REQUIREMENT:
Using the data below, work out how many lines contain "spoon", and report only that number.

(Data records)
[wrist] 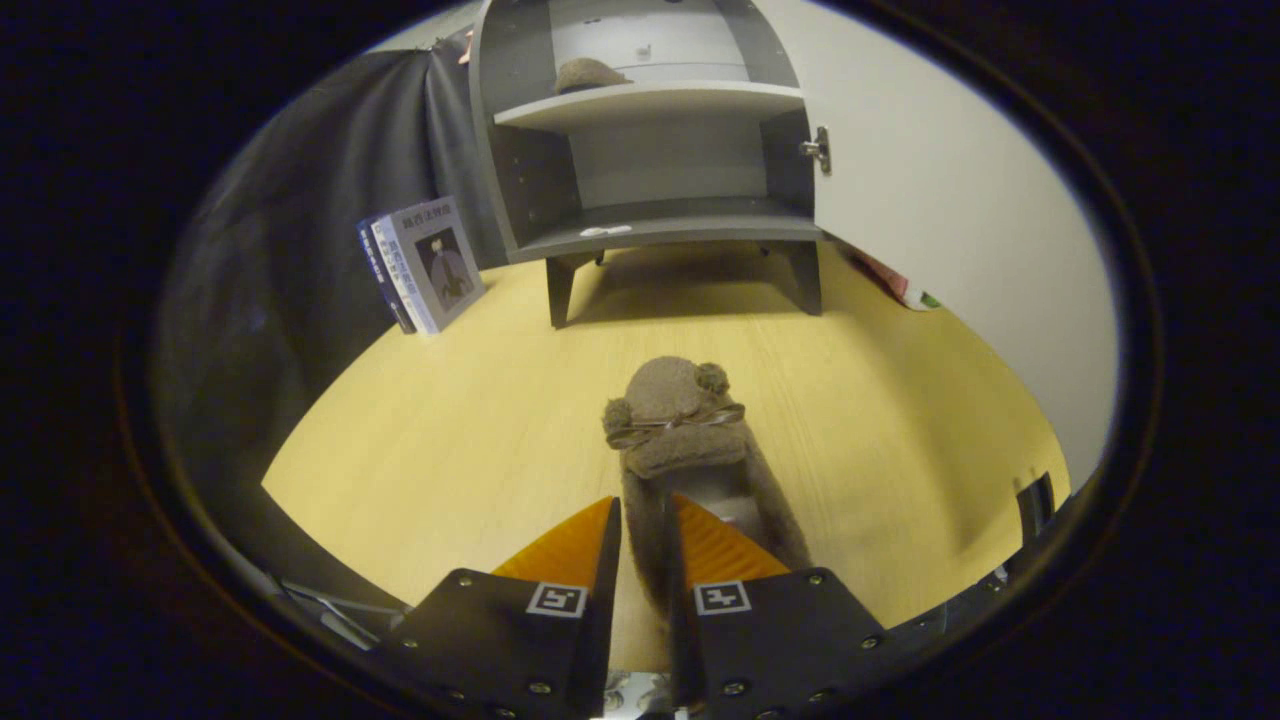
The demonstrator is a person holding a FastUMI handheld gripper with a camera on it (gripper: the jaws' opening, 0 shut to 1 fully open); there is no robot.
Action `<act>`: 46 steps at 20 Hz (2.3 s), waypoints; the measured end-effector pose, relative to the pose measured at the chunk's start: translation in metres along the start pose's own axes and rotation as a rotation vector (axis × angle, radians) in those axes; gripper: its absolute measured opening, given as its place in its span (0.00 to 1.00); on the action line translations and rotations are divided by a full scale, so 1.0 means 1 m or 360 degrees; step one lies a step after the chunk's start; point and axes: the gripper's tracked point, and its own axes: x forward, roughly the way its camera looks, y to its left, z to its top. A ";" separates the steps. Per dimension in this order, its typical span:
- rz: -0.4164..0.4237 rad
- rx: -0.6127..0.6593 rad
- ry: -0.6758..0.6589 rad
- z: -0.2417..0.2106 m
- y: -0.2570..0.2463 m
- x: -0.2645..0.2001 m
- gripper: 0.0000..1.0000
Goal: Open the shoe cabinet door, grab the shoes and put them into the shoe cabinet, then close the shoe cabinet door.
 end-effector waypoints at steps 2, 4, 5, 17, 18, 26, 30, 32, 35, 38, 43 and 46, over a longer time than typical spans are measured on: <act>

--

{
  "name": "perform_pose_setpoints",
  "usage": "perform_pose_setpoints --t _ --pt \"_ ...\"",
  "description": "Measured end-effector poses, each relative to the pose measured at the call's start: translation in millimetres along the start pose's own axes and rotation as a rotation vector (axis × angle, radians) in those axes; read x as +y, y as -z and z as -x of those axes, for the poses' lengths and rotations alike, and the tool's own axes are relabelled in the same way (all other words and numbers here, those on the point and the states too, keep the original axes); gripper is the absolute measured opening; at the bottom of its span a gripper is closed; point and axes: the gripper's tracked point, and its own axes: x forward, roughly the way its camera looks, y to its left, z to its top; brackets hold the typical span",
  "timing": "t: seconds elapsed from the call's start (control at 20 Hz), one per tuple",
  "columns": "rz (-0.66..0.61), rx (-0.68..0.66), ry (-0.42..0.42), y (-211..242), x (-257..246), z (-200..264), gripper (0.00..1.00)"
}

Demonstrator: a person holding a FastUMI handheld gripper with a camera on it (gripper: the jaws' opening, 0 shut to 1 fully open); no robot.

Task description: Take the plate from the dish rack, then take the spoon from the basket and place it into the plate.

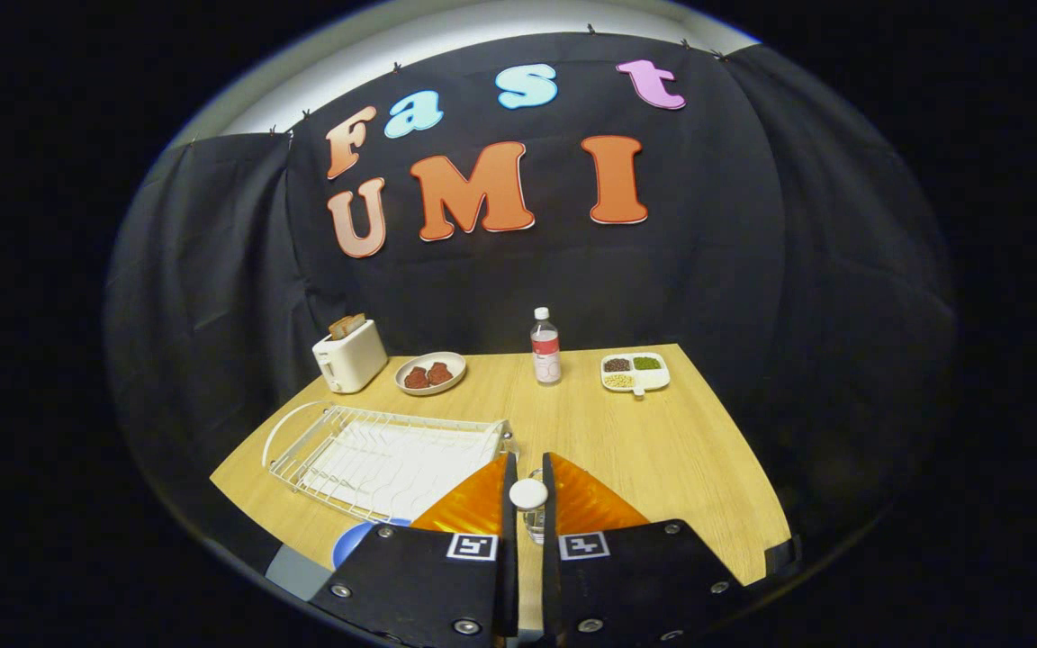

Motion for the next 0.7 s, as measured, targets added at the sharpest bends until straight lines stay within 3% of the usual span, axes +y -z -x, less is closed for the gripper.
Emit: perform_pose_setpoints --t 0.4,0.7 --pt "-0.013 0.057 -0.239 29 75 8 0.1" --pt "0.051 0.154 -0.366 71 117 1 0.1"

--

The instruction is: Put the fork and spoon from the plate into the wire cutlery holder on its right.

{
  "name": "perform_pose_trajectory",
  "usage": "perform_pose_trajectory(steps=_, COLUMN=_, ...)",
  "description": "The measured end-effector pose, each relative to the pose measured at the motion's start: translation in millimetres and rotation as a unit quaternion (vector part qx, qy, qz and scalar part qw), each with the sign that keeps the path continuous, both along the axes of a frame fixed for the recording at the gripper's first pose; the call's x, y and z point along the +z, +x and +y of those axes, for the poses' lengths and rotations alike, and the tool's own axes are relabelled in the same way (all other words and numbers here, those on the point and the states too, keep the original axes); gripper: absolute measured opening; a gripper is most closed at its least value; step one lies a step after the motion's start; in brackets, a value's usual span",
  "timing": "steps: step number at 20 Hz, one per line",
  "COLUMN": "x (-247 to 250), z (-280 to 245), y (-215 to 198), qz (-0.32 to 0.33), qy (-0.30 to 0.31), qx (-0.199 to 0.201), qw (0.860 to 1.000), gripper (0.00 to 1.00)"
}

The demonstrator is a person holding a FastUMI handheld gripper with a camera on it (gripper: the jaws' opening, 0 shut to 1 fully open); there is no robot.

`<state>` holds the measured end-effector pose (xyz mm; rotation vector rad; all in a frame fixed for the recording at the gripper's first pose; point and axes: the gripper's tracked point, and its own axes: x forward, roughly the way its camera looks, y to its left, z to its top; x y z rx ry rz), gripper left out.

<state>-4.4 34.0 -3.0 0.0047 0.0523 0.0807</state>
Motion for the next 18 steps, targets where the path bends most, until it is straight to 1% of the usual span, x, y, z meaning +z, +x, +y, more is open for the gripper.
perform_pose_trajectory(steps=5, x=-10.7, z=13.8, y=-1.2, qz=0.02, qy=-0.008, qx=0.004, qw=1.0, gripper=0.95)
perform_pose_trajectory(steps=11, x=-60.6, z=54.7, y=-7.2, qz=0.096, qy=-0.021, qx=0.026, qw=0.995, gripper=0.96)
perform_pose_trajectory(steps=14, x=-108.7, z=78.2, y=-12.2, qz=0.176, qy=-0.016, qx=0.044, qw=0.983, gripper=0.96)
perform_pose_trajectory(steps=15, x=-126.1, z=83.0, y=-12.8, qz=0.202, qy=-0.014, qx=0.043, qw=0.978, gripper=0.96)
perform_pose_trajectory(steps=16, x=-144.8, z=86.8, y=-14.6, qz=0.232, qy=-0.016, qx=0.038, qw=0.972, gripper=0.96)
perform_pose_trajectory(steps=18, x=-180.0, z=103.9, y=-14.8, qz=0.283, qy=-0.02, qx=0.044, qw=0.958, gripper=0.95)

FINISHED TASK:
2